YOUR GOAL:
There is one span to output from the data below: the lines starting at the line with "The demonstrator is" and ending at the line with "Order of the". Output it exactly, ends included, nothing more.
================================
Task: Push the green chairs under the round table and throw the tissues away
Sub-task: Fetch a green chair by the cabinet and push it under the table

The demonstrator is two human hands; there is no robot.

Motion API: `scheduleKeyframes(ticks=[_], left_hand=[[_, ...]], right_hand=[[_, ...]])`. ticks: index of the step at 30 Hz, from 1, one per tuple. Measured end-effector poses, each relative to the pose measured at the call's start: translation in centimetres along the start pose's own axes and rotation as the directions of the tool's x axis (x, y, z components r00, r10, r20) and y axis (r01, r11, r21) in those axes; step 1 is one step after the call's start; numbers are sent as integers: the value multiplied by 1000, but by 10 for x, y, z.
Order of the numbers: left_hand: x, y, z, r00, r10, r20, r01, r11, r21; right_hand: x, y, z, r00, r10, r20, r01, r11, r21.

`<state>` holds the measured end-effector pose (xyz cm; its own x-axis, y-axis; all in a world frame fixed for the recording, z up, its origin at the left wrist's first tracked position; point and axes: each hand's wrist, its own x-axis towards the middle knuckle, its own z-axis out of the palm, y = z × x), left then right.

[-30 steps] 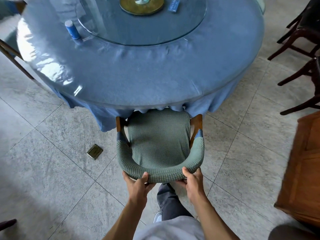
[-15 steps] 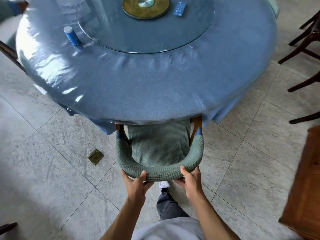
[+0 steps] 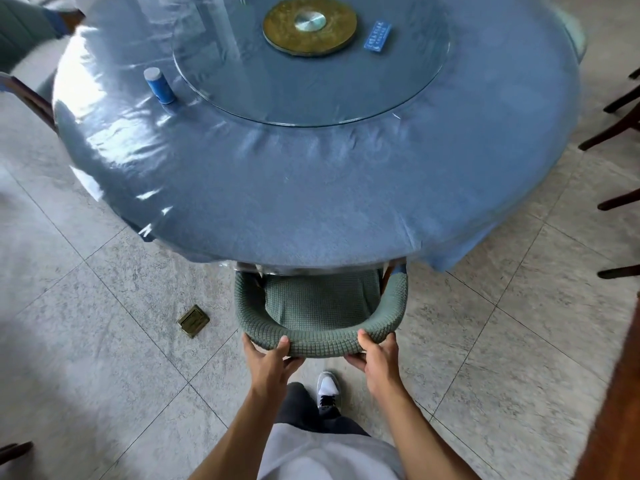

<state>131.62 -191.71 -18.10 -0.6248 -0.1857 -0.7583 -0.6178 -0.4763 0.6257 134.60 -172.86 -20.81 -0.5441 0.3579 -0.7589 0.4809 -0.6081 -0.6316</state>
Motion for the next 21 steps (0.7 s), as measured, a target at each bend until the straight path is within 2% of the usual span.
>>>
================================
RESPONSE TO THE TASK:
The demonstrator is two human hands; there is no robot.

Motion API: `scheduleKeyframes(ticks=[_], left_hand=[[_, ...]], right_hand=[[_, ...]])`. ticks: index of the step at 30 Hz, from 1, one per tuple. Measured end-effector poses, each relative to the pose measured at the call's start: translation in centimetres along the start pose's own axes and rotation as the directions of the tool's x axis (x, y, z components r00, r10, r20) and y axis (r01, r11, r21) in those axes; step 1 is one step after the call's start; numbers are sent as integers: the value multiplied by 1000, but by 10 for x, y, z.
Order of the numbers: left_hand: x, y, z, r00, r10, r20, r01, r11, r21; right_hand: x, y, z, r00, r10, r20, r01, r11, r21.

The response to this exercise is finished.